Tom, of course the Law of God is worth standing up for, but if we insist on standing up for it by using the terms, tools or tactics of power, death and violence, then I’m afraid we’re providing poor witness to it and are, in reality, standing up for our own perception of our own correctness as opposed to the Law of God. That is, in fact, the gist of what I wrote in that post.
You’ll notice that I never once advocated being “nice,” but I did implicitly suggest that it is our job to embody the Deathless Love of Christ. We both know that niceness is easy and meaningless. Love is hard. Violence is easy. Compassion takes effort. So if you think that the call to embody the Deathless Love of Christ means being “nice,” then I would suggest that your perception of what that Deathless Love might be is slightly skewed. Love demands of us extraordinary sacrifice–dismissing those demands as mere “niceness” because we are in love with our own violent rhetoric and our own rightness is just a way of avoiding those demands, avoiding living into the high calling, the great responsibility to which to which Love calls us all.

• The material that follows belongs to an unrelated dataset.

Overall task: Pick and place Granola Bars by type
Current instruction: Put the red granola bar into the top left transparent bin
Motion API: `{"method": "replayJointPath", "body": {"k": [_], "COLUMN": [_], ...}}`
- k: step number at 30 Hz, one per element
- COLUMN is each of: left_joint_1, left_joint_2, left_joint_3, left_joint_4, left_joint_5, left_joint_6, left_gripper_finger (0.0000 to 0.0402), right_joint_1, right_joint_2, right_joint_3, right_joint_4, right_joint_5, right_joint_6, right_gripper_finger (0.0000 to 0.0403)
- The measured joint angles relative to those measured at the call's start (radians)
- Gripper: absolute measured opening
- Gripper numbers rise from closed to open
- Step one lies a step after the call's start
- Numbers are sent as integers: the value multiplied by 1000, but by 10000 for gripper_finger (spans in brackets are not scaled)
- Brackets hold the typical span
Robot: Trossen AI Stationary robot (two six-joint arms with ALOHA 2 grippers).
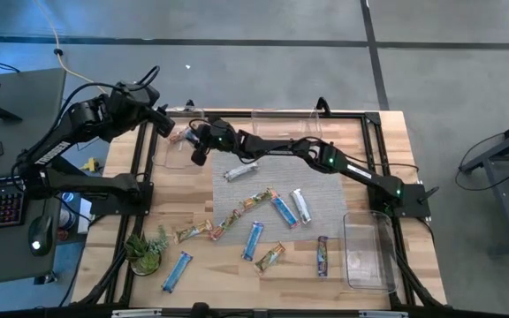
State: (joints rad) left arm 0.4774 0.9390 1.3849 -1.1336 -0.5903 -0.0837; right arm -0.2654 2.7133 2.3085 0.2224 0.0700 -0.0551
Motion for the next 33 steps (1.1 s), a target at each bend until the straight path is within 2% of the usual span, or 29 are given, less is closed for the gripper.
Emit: {"method": "replayJointPath", "body": {"k": [7,15,18,23,28,33], "left_joint_1": [0,0,0,0,0,0], "left_joint_2": [0,0,0,0,0,0], "left_joint_3": [0,0,-1,-1,-1,-1], "left_joint_4": [0,-42,-61,-80,-100,-94], "left_joint_5": [0,-1,-1,4,58,64], "left_joint_6": [0,0,0,-4,-4,-6], "left_gripper_finger": [185,185,185,185,185,185], "right_joint_1": [3,17,34,70,110,151], "right_joint_2": [0,-4,-46,-186,-353,-482], "right_joint_3": [0,48,37,37,37,37], "right_joint_4": [8,25,3,-247,-632,-950], "right_joint_5": [-1,-16,-21,-23,-21,-21], "right_joint_6": [-32,-48,-84,-214,-291,-371], "right_gripper_finger": [158,161,161,161,161,161]}}
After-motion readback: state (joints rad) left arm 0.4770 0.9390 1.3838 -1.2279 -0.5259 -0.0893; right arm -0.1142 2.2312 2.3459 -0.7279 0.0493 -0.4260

It strikes me as strange how closely we tend to cling to and defend a rhetoric of us/them, of you losers and us winners, of power, of violence, and how quick we can be to justify it as prophetic when such things are challenged. In the Light of the Resurrection, such rhetoric is revealed to be paltry rags. We can defend those rags all we like, with as much passion and conviction as we dare, but I don’t think those rags will pass muster as proper attire when we attempt to enter the great banquet of love to which our Lord calls us.
Happy Easter, Tom.
Under the Mercy,
Mark
All is Grace and Mercy! Deo Gratias!